Sense of Hearing in AI

Original article can be found here (source): Deep Learning on Medium

Humans have five senses sight, hearing, smell, taste, and touch. As the AI gets upgraded, the whole world is working on the development of human senses in AI assistant.

Humans have five different sense organs to feel various senses. But the machine understands only signals, so the whole approach is worked to convert the sound into signals. In this field, we already worked from very old times and developed many devices to transmit the sound from one place to another. Now the thing is to understand this signal by machine and then its response as a human does.

How Does it Work?

It’s all about the sound signal, Sound is nothing but a wave signal that have some basic characteristics like frequency, amplitude, pitch, loudness, and time.

  • Sound Pre-processing — Well sound wave is a type of sinusoidal wave it is an analog signal after converting it in digital. We apply standard sampling of rate 44100. And store some small chunks in wav audio format; it helps to store the standard value of sound.
  • Feature Extraction — Instead of using sample data as it is, we extract some feature extraction techniques. MFCC is one of them. It stands Mel Frequency Cepstral Coefficients and commonly used as a feature extraction technique in speech recognition systems such as the system which can automatically recognize which is the task of recognition people from their voice. MFCC of a signal is a small set of features (usually about 10–20) that concisely describe the overall shape of a spectral envelope. In this technique, we use FFT (Fast Fourier Transform) to extract audio features.

By using python we use a standard sampling rate and FFT samples,

We get an MFCC feature matrix

Alternate Approach-

We can use an alternative approach by creating a spectrogram of each wav file and use this image as input. For example, if someone says “hello” and the other one will say “hellllooooo” then our system must recognize the same “HELLO”. To do so we create a spectrogram of the sound wave.

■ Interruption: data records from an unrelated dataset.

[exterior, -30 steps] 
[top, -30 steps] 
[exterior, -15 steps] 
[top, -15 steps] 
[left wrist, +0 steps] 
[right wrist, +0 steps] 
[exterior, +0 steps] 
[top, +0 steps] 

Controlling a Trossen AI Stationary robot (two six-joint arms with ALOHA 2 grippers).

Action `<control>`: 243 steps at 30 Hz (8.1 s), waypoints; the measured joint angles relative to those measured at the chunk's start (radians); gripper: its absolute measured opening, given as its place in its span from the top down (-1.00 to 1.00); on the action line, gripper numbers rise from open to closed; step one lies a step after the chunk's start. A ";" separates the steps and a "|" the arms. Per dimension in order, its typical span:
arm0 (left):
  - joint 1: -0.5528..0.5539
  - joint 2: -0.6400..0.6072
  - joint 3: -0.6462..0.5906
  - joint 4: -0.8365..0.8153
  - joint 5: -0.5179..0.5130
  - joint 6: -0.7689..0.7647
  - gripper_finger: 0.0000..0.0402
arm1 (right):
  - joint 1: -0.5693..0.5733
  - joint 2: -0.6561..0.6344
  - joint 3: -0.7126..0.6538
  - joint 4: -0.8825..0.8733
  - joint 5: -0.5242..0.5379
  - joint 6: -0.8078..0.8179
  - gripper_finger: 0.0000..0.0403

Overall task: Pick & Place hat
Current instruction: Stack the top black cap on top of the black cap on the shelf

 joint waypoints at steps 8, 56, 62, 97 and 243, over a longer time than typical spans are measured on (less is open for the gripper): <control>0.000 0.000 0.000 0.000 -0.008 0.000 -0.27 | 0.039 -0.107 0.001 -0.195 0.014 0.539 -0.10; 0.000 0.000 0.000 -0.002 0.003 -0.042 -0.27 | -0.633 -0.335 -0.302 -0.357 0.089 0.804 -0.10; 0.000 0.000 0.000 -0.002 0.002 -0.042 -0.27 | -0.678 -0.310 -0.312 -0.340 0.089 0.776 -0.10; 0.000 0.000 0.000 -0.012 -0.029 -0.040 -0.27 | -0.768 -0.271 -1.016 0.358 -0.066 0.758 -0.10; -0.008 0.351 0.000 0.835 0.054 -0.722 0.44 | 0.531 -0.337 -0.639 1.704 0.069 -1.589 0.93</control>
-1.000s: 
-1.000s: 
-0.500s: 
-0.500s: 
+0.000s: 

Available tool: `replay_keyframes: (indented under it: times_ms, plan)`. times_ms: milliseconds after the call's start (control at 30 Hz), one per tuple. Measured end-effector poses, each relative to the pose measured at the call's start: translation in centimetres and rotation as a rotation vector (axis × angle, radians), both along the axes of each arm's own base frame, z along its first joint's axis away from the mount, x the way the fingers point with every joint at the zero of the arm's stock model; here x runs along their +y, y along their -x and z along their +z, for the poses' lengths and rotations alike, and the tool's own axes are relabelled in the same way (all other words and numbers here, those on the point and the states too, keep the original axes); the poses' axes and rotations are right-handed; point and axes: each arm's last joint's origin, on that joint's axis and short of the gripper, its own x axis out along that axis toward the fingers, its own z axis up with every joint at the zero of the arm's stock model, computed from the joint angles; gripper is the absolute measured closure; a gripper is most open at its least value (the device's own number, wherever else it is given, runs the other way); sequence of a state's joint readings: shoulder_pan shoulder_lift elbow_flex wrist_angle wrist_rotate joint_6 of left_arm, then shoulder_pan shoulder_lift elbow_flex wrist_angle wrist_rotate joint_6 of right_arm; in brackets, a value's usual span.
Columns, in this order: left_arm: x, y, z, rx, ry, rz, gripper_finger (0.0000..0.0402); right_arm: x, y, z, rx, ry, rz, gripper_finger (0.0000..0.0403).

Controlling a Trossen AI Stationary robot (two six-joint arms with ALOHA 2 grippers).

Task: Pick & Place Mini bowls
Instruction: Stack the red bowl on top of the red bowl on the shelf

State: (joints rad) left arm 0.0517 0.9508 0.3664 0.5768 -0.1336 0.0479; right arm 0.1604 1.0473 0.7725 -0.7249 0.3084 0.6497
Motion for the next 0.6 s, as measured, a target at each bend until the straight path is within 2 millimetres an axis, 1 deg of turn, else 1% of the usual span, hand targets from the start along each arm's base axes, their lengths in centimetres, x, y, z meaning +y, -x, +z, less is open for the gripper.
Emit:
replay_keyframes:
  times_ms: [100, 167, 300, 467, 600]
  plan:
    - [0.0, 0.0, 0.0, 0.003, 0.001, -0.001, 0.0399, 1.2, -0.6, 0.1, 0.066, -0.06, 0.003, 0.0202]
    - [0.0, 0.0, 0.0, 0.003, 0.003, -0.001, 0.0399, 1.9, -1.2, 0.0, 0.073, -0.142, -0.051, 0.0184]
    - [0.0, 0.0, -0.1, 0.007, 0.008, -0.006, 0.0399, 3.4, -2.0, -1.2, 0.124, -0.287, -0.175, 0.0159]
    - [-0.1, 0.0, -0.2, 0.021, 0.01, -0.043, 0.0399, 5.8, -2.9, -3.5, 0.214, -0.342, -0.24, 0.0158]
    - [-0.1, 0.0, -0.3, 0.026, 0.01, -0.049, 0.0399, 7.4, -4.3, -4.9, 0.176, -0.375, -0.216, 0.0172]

By spectrogram, we get a feature like the frequency concerning time and by coloring, we also get sound intensity. It can be used to classify sound differently.

Areas and Applications-

If we talk in terms of machine learning we can classify various applications in three major categories sound classifications, speech recognition, and sound/speech generation.

Sound Classification —

As we discussed sound is nothing but a wave signal that has some basic characteristics like frequency, amplitude, pitch, loudness, and time. After pre-processing the sound, we classify it, by using various machine learning and deep learning approaches. Some important applications are as follows.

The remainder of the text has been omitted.